*Your instructions*
Each entry below must be repeated exactly. Leave the pictures out of it.

*Recorded information*

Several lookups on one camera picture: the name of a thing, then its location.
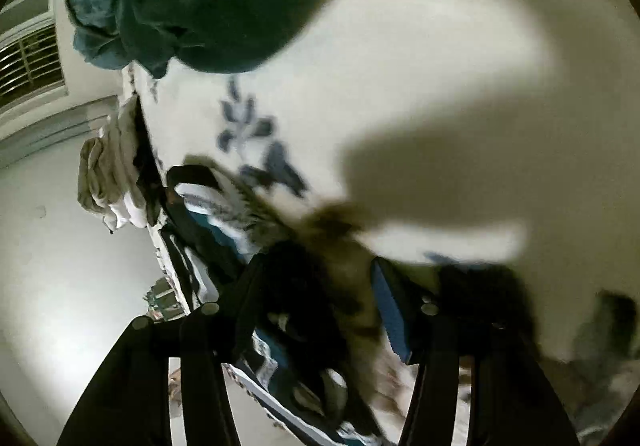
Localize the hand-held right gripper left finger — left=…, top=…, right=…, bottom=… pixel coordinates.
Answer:
left=57, top=250, right=283, bottom=446

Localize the dark grey cloth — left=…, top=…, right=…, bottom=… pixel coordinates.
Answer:
left=570, top=290, right=640, bottom=437

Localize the dark patterned small garment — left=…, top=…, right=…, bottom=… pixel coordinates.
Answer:
left=240, top=203, right=416, bottom=446

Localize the beige clothes pile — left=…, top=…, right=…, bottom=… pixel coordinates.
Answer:
left=76, top=96, right=166, bottom=233

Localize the white floral bed sheet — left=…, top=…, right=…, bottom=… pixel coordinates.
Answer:
left=119, top=0, right=640, bottom=379

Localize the white blue striped cloth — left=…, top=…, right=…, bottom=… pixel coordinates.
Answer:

*Expected answer*
Several lookups on one camera picture: the name of a thing, then its location.
Localize the hand-held right gripper left finger — left=…, top=…, right=…, bottom=… pixel coordinates.
Answer:
left=57, top=250, right=283, bottom=446

Localize the dark grey cloth — left=…, top=…, right=…, bottom=… pixel coordinates.
Answer:
left=570, top=290, right=640, bottom=437

Localize the dark patterned small garment — left=…, top=…, right=…, bottom=… pixel coordinates.
Answer:
left=240, top=203, right=416, bottom=446

Localize the beige clothes pile — left=…, top=…, right=…, bottom=… pixel coordinates.
Answer:
left=76, top=96, right=166, bottom=233

Localize the white floral bed sheet — left=…, top=…, right=…, bottom=… pixel coordinates.
Answer:
left=119, top=0, right=640, bottom=379

Localize the white blue striped cloth — left=…, top=…, right=…, bottom=… pixel coordinates.
Answer:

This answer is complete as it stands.